TASK DESCRIPTION -
Search the entries below for "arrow". Report each line where it occurs.

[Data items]
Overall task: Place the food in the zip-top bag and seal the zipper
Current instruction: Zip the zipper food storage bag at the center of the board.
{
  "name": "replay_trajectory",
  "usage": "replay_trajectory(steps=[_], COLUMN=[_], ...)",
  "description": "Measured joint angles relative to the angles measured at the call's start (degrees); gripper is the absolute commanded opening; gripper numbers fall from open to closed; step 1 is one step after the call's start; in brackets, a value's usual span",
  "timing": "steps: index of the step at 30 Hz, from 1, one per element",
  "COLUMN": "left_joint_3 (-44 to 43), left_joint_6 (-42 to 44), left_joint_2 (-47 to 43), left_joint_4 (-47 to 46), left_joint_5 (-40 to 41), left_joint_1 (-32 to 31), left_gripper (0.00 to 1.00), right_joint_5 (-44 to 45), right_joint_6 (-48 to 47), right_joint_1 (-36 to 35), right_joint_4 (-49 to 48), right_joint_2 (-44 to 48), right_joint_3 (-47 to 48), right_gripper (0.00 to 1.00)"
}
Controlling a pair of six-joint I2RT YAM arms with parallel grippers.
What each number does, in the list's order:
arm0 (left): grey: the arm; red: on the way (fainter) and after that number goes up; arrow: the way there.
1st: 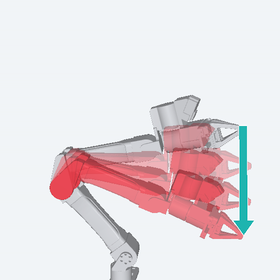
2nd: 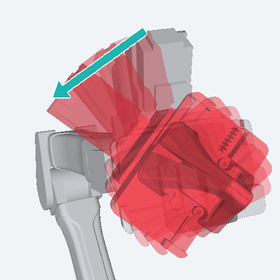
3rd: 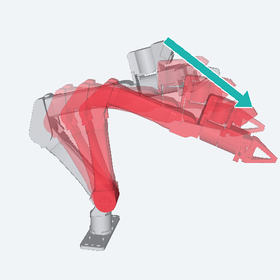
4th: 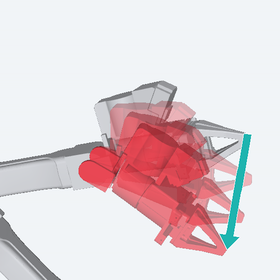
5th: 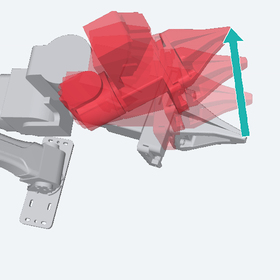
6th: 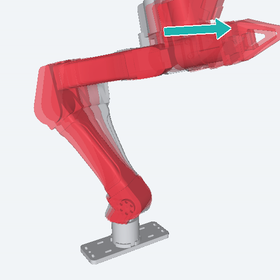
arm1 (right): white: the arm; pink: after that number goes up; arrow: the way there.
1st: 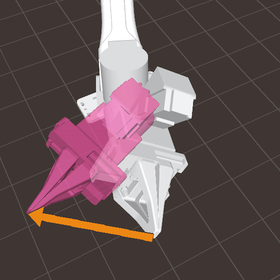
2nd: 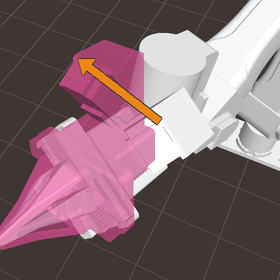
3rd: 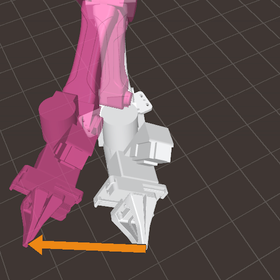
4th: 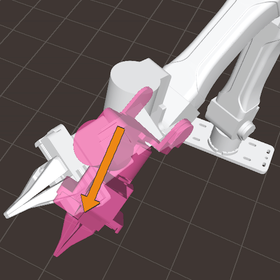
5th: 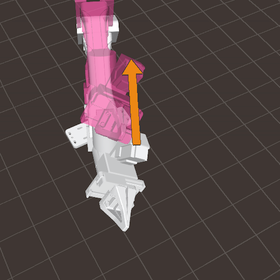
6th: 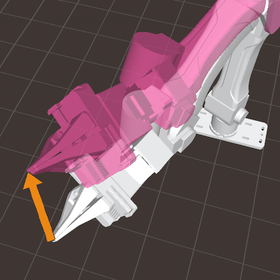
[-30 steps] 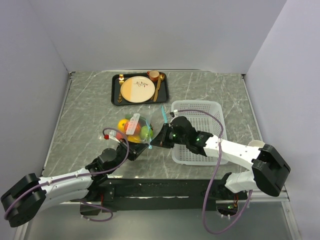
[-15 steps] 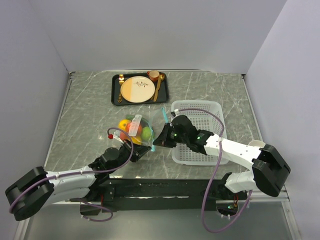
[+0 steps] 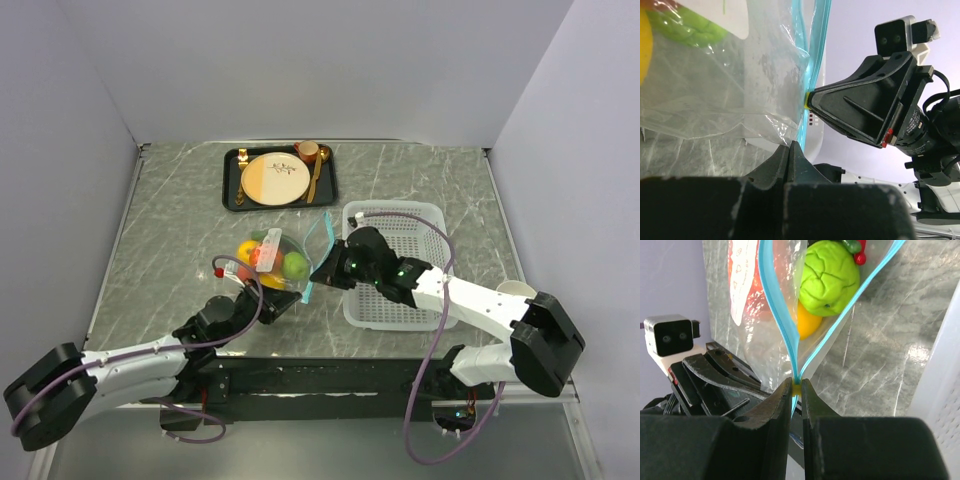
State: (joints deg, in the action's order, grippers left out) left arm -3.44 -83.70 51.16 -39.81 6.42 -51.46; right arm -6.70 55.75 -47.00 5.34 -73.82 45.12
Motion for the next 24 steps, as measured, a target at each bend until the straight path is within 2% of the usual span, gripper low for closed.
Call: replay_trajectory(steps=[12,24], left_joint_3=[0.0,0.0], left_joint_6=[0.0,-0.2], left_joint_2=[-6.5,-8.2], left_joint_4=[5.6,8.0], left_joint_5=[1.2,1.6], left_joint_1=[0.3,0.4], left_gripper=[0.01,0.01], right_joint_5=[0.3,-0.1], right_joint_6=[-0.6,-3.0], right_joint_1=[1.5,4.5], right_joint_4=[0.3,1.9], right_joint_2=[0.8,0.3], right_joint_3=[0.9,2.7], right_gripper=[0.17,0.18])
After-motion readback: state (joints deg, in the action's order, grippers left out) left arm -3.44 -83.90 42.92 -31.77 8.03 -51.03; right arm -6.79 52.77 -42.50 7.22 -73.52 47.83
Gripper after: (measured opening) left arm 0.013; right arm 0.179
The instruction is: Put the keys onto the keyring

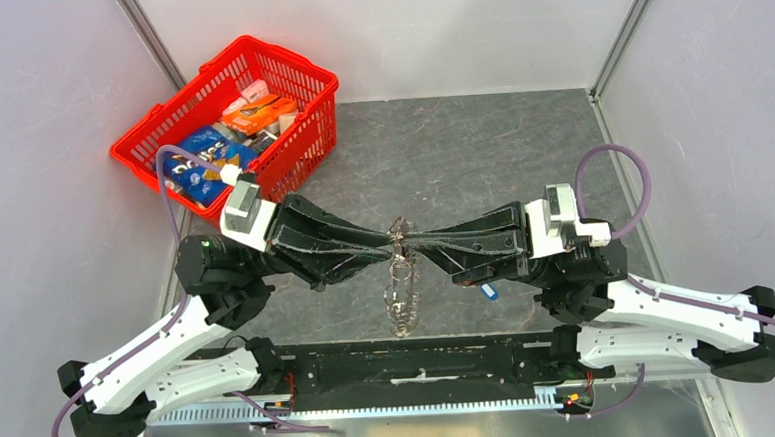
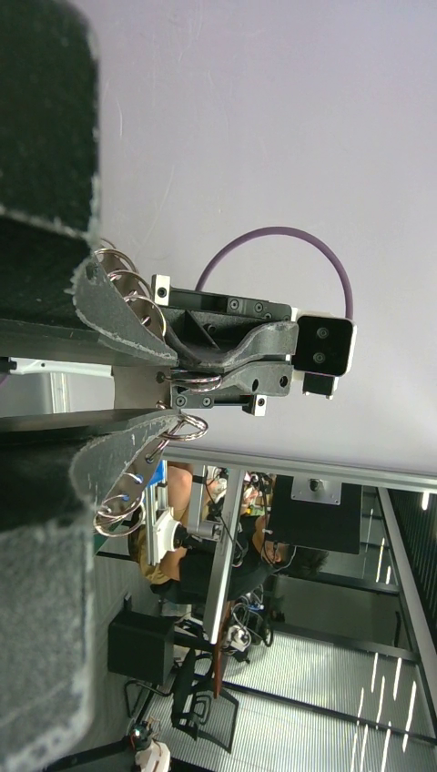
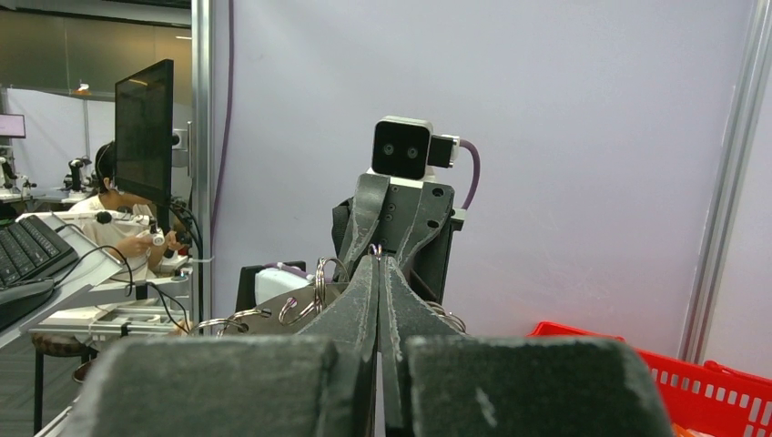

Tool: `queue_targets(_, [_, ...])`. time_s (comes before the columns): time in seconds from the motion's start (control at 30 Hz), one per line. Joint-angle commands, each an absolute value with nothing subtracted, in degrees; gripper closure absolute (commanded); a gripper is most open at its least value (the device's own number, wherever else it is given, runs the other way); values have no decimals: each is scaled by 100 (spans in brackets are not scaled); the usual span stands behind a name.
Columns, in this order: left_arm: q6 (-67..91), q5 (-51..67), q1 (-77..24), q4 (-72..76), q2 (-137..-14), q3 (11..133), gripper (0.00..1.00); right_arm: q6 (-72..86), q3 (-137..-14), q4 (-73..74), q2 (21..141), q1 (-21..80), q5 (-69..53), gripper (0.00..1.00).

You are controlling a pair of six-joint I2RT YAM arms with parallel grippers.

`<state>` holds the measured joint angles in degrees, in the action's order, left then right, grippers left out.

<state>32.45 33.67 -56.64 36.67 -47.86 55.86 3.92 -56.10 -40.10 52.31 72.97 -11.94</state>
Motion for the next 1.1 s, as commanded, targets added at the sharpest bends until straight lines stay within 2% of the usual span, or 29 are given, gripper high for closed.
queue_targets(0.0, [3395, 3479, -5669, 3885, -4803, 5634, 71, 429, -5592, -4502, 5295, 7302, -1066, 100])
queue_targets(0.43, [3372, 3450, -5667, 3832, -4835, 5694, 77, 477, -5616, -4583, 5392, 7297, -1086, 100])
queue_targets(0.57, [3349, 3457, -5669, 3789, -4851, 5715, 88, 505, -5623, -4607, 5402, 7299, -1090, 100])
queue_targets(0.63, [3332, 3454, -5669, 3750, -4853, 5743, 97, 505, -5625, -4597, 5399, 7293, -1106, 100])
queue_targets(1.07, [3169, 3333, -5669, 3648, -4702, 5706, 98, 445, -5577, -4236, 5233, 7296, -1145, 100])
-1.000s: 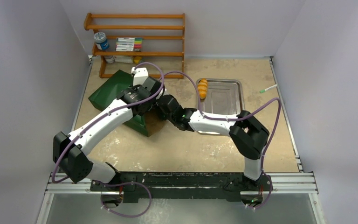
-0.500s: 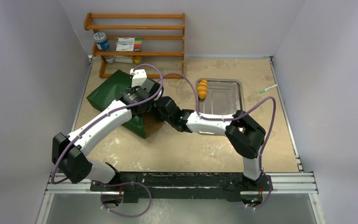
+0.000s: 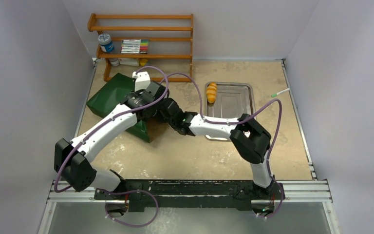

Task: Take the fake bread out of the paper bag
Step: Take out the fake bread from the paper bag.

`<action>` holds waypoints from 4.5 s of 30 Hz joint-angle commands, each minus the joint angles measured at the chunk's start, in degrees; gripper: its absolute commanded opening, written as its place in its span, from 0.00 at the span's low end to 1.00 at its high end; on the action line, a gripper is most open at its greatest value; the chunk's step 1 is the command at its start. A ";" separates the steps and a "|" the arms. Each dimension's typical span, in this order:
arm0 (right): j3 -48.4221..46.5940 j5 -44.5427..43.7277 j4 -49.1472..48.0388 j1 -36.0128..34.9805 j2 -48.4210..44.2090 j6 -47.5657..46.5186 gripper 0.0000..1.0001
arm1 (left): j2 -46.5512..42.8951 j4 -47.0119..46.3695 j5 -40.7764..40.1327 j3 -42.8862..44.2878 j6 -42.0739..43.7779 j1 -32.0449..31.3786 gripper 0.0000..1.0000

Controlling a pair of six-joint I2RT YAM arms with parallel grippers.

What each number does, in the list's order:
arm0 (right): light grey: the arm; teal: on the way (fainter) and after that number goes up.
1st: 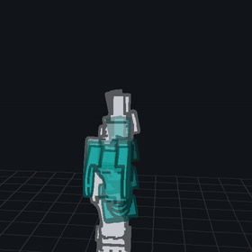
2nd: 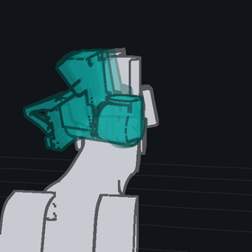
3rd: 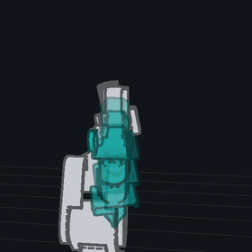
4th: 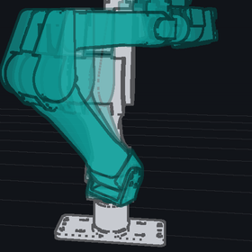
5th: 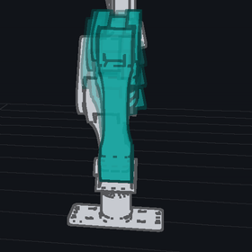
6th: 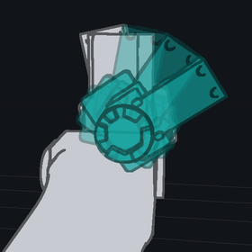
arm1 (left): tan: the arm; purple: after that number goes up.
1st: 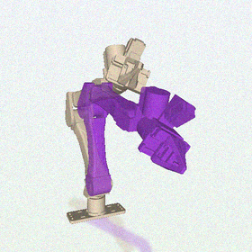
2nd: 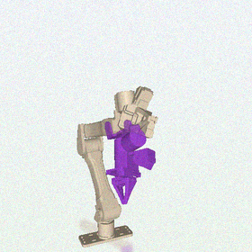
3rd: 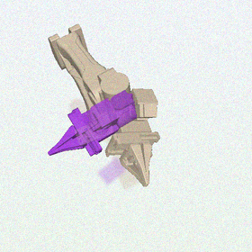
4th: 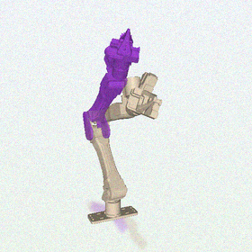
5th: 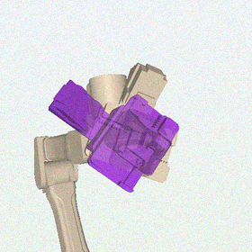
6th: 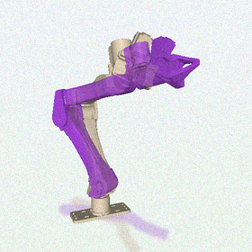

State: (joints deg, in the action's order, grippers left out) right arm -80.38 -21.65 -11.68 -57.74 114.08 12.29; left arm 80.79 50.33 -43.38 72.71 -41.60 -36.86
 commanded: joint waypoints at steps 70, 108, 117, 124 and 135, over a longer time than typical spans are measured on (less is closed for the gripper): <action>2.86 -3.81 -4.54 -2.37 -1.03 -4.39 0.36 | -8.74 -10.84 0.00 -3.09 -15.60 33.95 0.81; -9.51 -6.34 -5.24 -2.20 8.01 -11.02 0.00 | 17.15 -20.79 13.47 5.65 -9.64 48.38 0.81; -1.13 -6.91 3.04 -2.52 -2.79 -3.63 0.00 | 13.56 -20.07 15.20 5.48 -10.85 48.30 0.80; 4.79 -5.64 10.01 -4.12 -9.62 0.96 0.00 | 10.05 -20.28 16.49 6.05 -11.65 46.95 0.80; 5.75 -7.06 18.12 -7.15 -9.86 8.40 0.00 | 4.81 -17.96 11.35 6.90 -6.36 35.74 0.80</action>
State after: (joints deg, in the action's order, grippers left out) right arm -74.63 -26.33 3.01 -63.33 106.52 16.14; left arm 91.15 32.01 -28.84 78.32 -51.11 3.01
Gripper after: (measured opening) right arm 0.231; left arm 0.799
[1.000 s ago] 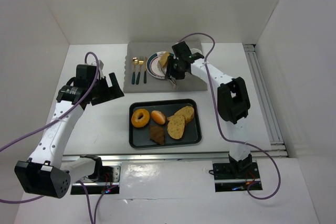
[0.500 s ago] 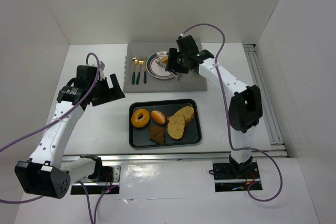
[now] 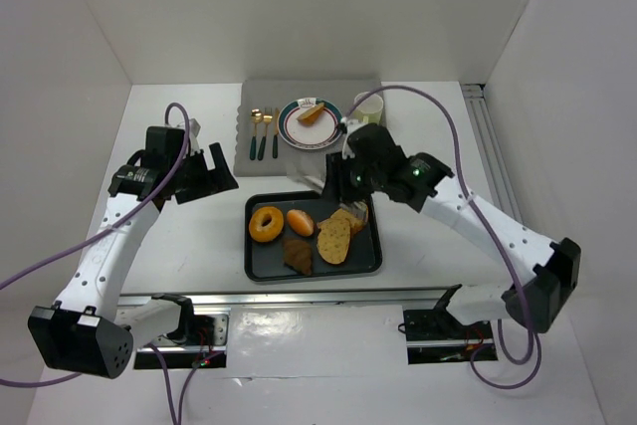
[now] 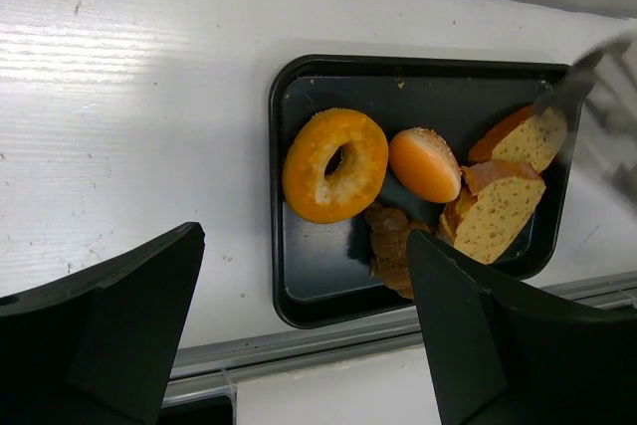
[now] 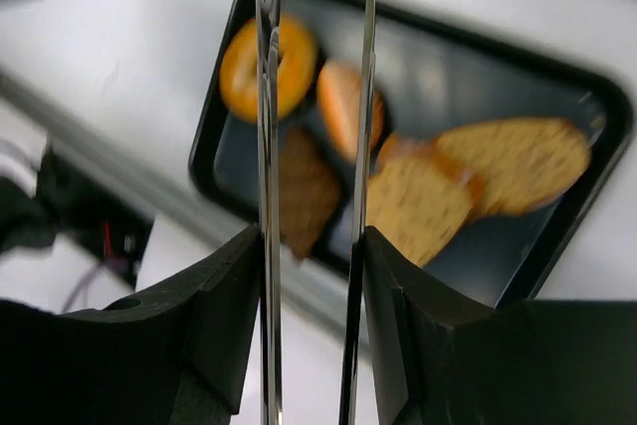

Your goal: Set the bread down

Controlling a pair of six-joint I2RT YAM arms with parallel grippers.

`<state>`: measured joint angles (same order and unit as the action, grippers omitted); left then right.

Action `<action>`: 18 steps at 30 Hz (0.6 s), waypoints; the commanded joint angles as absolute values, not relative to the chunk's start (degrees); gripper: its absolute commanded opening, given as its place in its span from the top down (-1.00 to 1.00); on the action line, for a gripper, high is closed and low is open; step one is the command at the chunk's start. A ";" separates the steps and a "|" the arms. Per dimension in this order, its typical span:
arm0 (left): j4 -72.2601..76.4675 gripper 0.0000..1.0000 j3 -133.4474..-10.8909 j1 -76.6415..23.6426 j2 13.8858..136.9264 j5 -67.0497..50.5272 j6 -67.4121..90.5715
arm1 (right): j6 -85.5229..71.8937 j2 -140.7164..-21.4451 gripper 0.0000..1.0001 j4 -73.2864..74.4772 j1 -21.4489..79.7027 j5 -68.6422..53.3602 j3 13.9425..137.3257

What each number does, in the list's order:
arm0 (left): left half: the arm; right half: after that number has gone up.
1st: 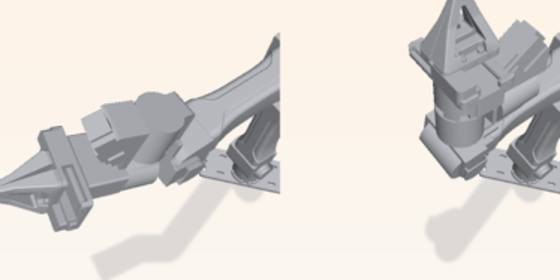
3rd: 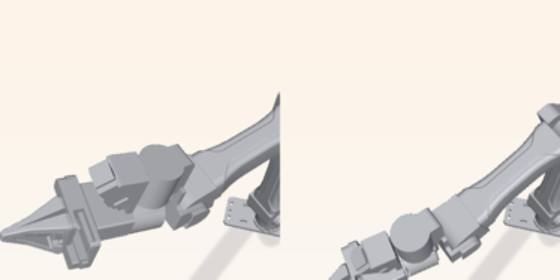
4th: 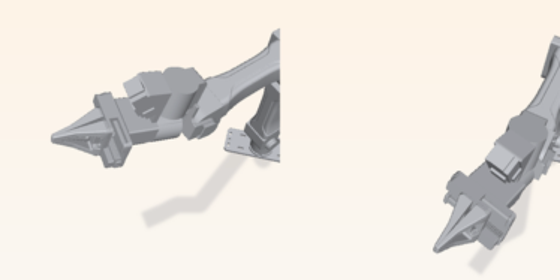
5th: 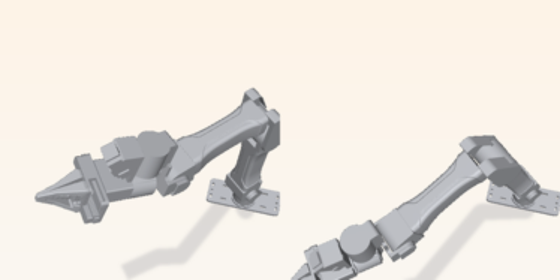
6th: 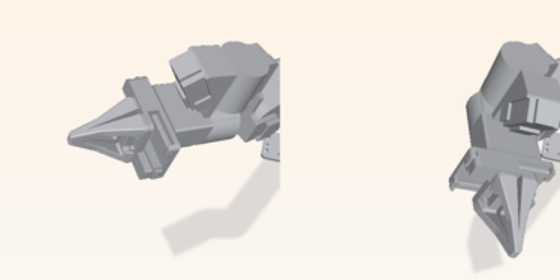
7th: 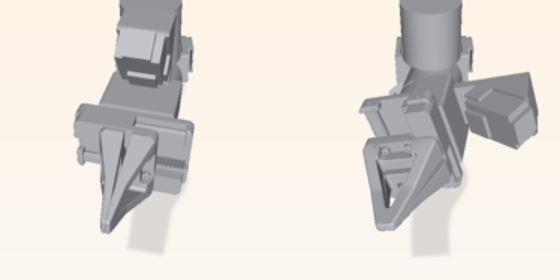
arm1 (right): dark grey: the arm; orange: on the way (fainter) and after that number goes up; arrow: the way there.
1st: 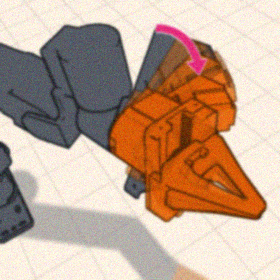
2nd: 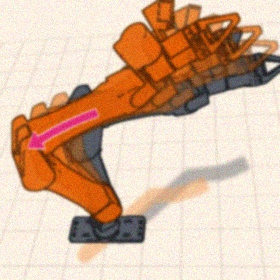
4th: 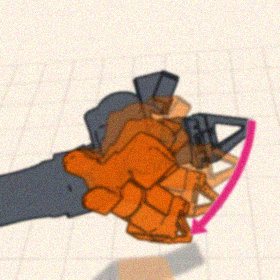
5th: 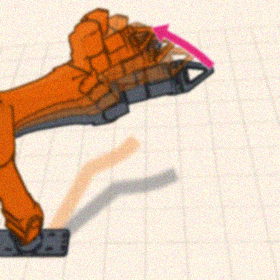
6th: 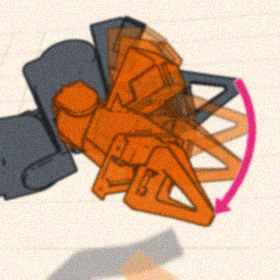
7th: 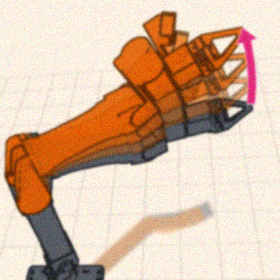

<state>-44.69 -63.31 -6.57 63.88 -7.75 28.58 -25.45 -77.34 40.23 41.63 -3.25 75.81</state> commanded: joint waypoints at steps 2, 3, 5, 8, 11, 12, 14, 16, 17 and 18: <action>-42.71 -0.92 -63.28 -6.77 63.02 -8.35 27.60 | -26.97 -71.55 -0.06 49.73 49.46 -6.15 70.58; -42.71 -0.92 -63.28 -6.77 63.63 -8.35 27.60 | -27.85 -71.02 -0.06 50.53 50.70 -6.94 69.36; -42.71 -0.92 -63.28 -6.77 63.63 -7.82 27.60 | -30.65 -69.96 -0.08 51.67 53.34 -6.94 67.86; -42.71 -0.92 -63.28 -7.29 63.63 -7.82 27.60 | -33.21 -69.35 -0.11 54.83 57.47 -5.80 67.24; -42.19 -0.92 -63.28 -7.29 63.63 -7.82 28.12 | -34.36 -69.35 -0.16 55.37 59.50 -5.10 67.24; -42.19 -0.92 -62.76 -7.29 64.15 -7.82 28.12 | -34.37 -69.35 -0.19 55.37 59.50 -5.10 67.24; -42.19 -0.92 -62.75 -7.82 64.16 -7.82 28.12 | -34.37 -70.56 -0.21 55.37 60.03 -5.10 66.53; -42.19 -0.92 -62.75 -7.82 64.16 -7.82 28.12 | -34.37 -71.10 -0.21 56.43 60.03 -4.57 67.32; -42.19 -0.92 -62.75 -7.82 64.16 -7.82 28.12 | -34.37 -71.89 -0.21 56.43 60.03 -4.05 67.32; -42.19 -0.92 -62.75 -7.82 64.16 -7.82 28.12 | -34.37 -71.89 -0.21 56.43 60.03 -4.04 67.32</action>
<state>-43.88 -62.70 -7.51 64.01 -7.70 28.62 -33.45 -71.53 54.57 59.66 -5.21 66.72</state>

EXPECTED ANSWER -
arm0 (left): grey: the arm; red: on the way (fainter) and after that number goes up; arrow: the way there.
arm1 (right): white: the arm; pink: after that number goes up; arrow: the way there.
arm1 (right): dark grey: the arm; orange: on the way (fainter) and after that number goes up; arrow: the way there.

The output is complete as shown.